**Task to carry out:** Please restate, word for word, the lines below that begin at the one with "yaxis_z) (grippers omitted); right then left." and end at the one with "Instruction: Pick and". Leave out all other lines.

**Input data:**
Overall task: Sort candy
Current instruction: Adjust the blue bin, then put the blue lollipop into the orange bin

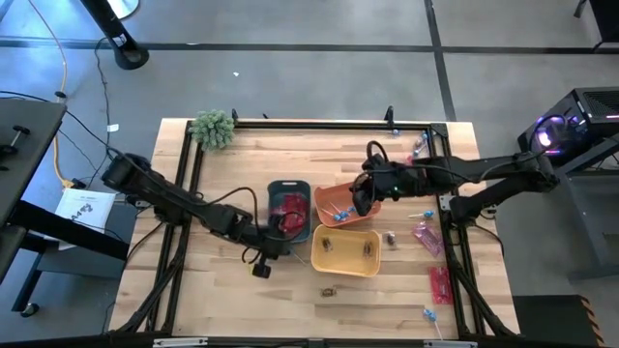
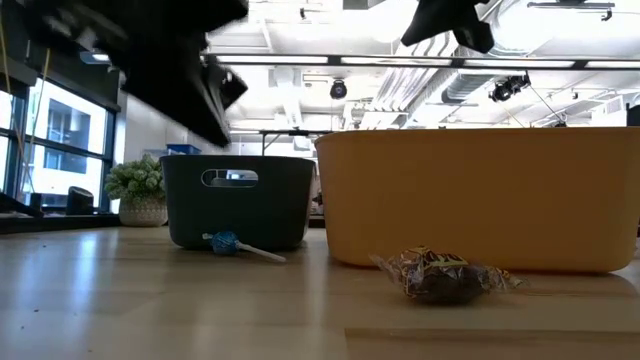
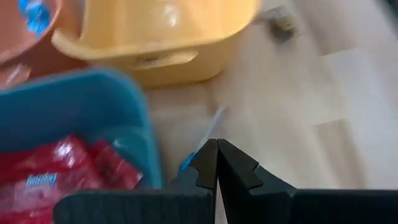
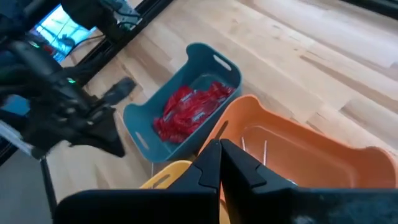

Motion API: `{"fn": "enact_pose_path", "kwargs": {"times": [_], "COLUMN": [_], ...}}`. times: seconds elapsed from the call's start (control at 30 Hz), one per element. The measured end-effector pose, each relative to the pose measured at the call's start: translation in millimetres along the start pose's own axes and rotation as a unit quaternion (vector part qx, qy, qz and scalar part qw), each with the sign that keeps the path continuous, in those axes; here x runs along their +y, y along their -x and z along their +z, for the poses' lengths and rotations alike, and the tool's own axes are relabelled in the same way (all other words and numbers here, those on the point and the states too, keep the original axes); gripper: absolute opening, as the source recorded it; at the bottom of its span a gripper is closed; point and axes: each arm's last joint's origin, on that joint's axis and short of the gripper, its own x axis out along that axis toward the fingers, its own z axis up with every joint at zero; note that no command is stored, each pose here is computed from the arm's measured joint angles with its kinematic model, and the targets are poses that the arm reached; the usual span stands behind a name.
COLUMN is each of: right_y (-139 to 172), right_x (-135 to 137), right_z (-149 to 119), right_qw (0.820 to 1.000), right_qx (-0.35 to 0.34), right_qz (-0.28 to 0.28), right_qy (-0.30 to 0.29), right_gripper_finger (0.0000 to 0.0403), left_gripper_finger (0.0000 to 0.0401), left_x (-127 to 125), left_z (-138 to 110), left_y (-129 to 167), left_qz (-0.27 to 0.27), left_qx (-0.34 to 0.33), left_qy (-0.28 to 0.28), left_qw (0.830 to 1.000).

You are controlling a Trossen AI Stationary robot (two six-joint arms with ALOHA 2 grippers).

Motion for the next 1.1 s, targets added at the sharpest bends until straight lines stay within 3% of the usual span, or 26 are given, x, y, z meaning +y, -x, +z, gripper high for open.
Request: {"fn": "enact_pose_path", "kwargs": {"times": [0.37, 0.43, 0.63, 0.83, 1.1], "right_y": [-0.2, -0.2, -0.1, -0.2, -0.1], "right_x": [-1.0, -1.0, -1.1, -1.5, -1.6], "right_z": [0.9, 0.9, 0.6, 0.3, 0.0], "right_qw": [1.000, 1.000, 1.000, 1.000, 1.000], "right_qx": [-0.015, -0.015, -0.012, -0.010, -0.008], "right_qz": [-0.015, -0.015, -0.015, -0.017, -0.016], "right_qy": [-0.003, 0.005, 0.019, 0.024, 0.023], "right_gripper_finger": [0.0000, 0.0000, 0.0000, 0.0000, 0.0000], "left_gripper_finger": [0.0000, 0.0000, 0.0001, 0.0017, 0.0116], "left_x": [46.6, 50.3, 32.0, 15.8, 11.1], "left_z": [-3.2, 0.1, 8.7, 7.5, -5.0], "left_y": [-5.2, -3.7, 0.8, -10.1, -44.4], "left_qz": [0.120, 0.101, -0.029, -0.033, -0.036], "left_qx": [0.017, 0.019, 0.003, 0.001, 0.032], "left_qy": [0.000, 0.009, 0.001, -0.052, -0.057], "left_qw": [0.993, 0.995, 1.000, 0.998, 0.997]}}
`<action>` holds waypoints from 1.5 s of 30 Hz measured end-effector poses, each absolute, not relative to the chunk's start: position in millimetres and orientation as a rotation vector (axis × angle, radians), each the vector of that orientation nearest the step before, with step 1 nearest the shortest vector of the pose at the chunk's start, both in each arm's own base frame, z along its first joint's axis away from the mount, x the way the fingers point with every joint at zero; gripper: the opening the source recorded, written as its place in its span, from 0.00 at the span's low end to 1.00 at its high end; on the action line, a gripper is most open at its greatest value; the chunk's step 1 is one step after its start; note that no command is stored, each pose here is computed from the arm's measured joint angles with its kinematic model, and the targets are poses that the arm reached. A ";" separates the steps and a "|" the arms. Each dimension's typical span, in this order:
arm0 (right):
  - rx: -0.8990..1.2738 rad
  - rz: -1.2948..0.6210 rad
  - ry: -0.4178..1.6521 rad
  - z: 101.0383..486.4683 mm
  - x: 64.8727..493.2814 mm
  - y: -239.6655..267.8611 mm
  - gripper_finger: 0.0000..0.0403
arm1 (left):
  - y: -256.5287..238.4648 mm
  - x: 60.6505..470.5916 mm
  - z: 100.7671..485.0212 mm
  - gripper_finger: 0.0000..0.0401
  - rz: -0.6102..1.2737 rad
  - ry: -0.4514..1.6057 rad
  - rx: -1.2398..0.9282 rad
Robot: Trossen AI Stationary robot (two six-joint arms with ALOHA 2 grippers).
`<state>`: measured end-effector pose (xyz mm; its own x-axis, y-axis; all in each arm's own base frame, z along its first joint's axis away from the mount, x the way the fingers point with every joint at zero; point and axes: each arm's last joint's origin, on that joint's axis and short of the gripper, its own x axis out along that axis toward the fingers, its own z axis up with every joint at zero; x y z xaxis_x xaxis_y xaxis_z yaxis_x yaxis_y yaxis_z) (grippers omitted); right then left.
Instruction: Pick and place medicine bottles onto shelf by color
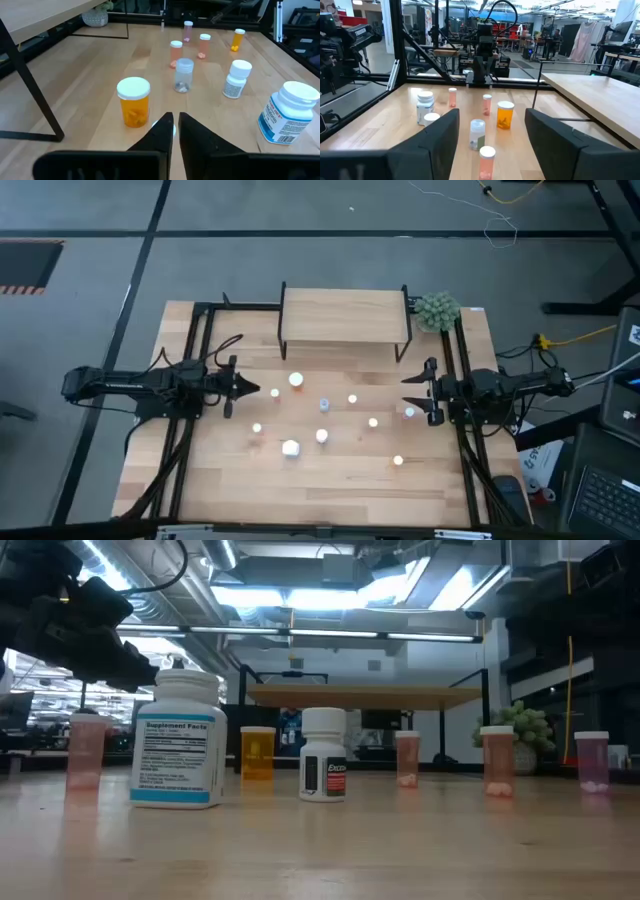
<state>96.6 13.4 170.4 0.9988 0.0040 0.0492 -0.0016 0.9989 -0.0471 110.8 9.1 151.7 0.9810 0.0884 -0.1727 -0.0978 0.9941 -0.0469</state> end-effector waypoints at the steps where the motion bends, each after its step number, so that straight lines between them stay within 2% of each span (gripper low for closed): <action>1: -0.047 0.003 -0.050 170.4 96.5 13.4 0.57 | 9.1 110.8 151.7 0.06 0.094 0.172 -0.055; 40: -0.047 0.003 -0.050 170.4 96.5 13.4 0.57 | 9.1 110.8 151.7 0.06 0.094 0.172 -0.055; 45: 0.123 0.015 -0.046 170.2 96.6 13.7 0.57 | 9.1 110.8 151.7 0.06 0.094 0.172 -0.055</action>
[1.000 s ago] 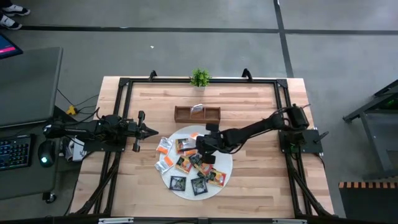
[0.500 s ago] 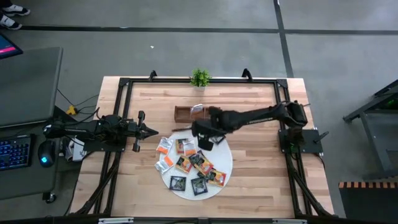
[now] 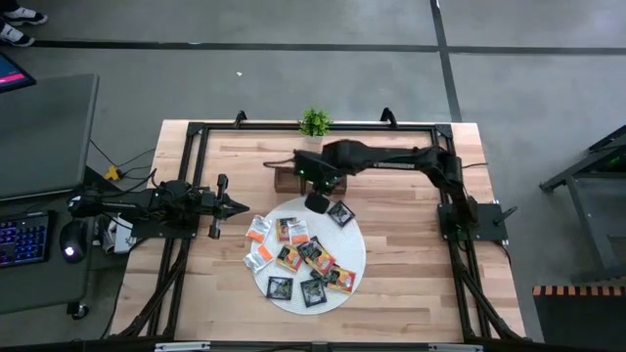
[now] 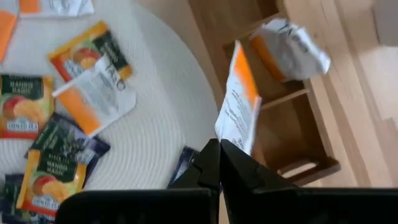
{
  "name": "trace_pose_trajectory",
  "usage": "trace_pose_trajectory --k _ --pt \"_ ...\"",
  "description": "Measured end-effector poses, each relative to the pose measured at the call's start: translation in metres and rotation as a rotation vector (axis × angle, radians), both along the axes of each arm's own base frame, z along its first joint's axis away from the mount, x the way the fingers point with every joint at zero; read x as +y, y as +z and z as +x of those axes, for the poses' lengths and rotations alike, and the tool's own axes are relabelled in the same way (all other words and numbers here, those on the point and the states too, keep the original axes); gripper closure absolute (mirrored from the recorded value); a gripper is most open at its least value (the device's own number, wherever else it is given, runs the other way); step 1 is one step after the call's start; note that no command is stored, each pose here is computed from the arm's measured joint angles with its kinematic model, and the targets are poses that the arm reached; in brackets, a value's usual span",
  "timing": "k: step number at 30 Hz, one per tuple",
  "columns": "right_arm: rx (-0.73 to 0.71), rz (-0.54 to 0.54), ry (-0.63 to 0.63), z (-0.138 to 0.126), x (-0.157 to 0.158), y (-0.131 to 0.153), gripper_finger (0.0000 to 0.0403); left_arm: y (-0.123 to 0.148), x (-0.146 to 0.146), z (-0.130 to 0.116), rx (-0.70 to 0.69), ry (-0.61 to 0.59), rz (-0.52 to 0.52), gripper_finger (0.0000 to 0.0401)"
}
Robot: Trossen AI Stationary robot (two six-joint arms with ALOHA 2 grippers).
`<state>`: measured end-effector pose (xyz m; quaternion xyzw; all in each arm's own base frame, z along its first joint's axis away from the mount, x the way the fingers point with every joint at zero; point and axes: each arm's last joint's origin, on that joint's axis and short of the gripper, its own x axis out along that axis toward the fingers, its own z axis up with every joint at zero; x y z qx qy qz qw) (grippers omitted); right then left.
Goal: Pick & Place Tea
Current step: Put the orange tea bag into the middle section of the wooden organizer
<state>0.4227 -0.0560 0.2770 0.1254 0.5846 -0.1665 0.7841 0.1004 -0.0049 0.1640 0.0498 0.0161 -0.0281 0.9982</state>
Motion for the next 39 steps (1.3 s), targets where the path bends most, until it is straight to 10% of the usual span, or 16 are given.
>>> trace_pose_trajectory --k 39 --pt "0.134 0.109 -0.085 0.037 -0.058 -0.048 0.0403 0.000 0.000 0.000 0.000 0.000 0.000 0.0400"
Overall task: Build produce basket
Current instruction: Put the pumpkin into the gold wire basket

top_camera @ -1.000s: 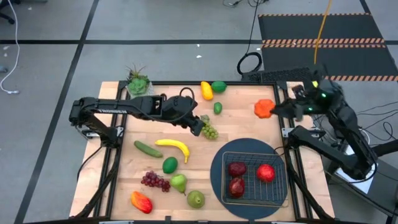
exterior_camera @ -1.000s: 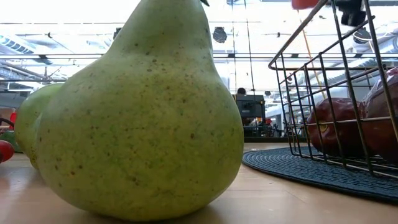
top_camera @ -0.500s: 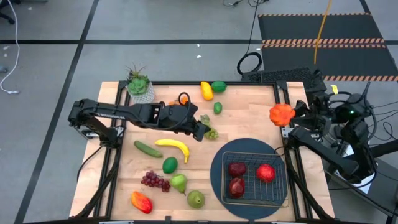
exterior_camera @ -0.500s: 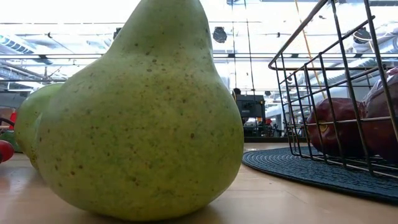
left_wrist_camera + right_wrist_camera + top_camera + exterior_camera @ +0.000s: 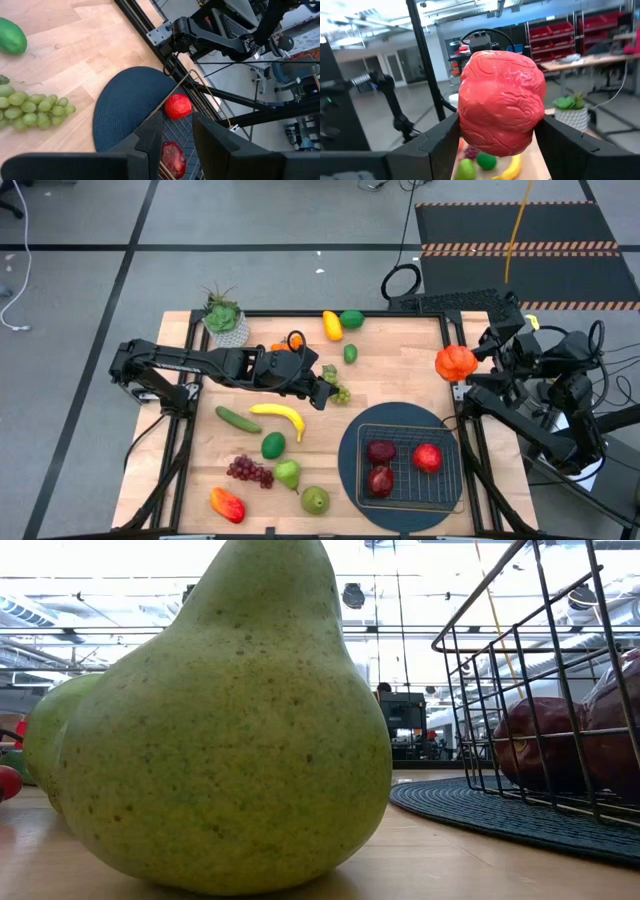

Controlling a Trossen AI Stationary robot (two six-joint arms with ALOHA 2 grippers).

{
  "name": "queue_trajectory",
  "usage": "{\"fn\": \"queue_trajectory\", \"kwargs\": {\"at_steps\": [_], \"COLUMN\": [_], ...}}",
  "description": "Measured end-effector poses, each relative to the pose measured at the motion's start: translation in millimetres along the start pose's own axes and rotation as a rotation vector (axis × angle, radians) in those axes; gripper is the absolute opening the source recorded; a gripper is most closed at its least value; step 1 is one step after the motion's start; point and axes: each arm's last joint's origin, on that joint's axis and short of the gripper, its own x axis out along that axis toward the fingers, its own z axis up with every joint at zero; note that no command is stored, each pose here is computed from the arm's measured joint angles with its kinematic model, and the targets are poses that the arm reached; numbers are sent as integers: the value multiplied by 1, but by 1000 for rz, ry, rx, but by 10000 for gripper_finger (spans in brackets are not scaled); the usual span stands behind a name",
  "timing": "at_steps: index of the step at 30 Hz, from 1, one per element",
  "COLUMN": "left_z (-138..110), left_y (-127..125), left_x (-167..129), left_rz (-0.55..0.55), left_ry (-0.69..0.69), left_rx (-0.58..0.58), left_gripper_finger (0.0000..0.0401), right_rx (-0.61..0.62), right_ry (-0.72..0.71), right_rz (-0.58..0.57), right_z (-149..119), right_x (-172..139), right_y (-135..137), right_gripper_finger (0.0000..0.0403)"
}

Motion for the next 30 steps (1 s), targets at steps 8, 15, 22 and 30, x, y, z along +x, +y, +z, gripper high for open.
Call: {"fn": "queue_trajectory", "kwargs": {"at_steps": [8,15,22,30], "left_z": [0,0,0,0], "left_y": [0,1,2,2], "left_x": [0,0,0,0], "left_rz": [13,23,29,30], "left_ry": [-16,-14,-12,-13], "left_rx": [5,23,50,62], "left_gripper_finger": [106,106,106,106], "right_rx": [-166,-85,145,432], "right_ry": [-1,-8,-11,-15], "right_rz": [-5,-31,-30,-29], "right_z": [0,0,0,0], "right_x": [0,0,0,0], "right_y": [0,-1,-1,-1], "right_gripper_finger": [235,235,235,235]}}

**Solution for this exercise:**
`<state>`: measured end-effector pose (xyz mm; its own x-axis, y-axis; all in each arm's own base frame, z along its first joint's axis away from the mount, x the way the fingers point with every joint at zero; point and axes: each arm's last joint's origin, on that joint's axis and short of the gripper, its own x axis out along that axis toward the fingers, its own z axis up with every joint at zero; x y z xaxis_x xaxis_y xaxis_z yaxis_x yaxis_y yaxis_z) (grippers omitted); right then left.
Instruction: Pick and place medicine bottles onto shelf by color

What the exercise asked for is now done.